» **EXERCISE**: Nothing but the lines from the one containing "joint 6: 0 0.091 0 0" through the end of the data below should appear in the answer, each exact and free of pictures.

» **SUPPLIED DATA**:

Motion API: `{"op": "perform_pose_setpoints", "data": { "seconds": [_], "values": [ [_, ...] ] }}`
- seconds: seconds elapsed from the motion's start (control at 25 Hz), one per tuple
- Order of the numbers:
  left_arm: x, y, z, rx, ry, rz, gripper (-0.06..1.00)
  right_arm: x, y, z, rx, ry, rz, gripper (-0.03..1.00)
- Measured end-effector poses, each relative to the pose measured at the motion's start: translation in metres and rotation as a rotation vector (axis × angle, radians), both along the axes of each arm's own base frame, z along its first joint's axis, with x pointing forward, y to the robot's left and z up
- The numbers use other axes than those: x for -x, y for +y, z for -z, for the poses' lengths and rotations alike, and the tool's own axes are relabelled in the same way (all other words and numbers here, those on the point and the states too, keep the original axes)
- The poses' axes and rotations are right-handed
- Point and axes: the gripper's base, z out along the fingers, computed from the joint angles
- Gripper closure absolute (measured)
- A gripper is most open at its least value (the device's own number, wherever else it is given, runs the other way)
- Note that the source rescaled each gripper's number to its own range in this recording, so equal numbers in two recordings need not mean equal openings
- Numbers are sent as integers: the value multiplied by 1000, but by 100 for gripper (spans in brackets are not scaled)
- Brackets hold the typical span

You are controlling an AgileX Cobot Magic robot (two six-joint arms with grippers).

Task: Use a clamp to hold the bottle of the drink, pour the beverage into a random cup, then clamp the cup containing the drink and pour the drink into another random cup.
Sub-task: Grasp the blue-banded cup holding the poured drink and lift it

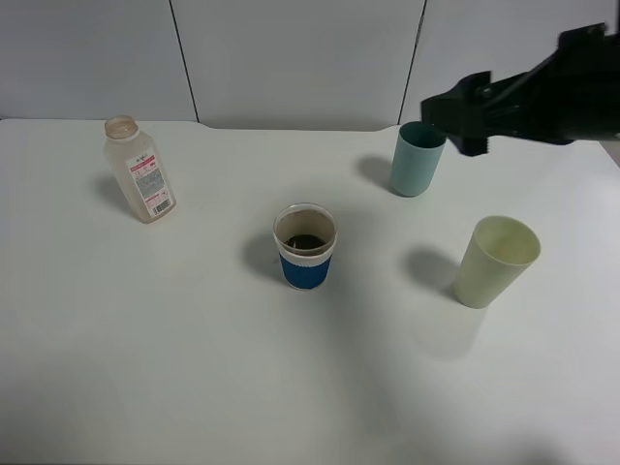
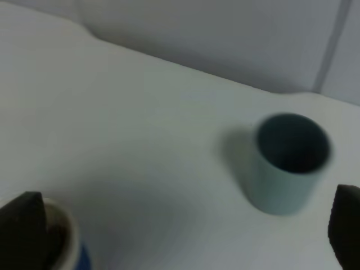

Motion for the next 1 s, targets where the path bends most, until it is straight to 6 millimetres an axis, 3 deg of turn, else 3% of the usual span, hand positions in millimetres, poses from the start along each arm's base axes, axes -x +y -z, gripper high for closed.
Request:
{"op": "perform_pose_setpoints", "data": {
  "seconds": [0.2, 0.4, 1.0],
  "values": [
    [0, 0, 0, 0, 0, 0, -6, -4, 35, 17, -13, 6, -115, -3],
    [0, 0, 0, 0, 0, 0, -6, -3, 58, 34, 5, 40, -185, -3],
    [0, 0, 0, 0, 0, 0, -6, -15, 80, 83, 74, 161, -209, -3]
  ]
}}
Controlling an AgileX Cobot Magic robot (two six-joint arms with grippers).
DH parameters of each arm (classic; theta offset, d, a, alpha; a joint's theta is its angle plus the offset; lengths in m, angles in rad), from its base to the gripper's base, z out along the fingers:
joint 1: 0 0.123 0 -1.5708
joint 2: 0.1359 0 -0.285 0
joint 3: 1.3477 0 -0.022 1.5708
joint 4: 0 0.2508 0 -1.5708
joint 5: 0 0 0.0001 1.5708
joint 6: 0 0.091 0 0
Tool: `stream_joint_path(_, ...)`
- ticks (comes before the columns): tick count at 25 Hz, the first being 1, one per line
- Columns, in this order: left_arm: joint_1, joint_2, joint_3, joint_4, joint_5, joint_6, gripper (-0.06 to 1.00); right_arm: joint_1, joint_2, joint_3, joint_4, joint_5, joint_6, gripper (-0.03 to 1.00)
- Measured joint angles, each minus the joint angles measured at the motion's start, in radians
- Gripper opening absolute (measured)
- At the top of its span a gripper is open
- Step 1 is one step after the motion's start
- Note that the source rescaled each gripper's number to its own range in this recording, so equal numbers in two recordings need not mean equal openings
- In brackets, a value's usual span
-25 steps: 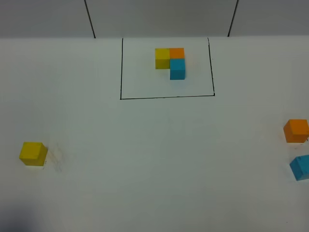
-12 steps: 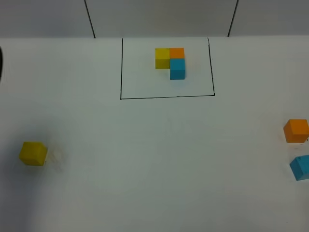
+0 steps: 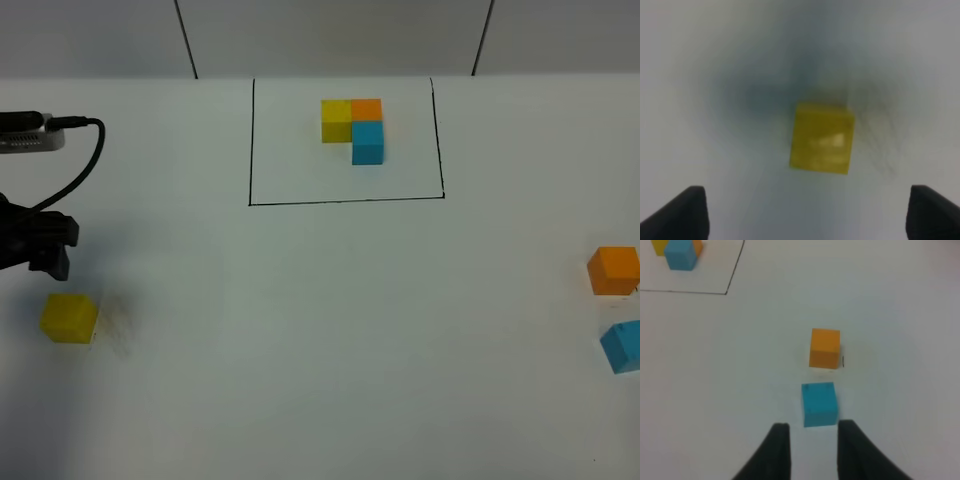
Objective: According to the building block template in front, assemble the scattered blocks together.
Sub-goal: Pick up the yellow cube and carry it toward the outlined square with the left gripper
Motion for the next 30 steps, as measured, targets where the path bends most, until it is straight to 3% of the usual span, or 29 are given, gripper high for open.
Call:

» **RESULT**:
joint 6: 0 0.091 0 0
Tool: `stream_joint_path(_, ...)`
- ticks (comes before the columns): tick count at 25 Hz, the first being 1, one per line
- Columns, in this order: left_arm: joint_1, joint_2, joint_3, joint_4, joint_5, joint_6, gripper (-0.06 to 1.00); right_arm: joint_1, joint_2, joint_3, joint_4, joint_5, joint_6, gripper (-0.03 to 1.00)
- Measured joint angles, each minus the joint angles measured at the motion's start, in radians
- Gripper opening absolute (measured)
- At the top of its span a gripper is open
- Step 1 is one step after the motion's start
- Note that the source rescaled each gripper's number to its own range in this recording, so equal numbers in two recordings need not mean equal openings
- In brackets, a value's usual span
-25 steps: 
-12 steps: 
+0 steps: 
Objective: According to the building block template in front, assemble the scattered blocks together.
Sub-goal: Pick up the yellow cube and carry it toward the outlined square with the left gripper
Motion for the next 30 steps, as measured, targets where the path bends most, until it is straight to 3% of the usual span, or 29 are given, gripper high for open.
Call:

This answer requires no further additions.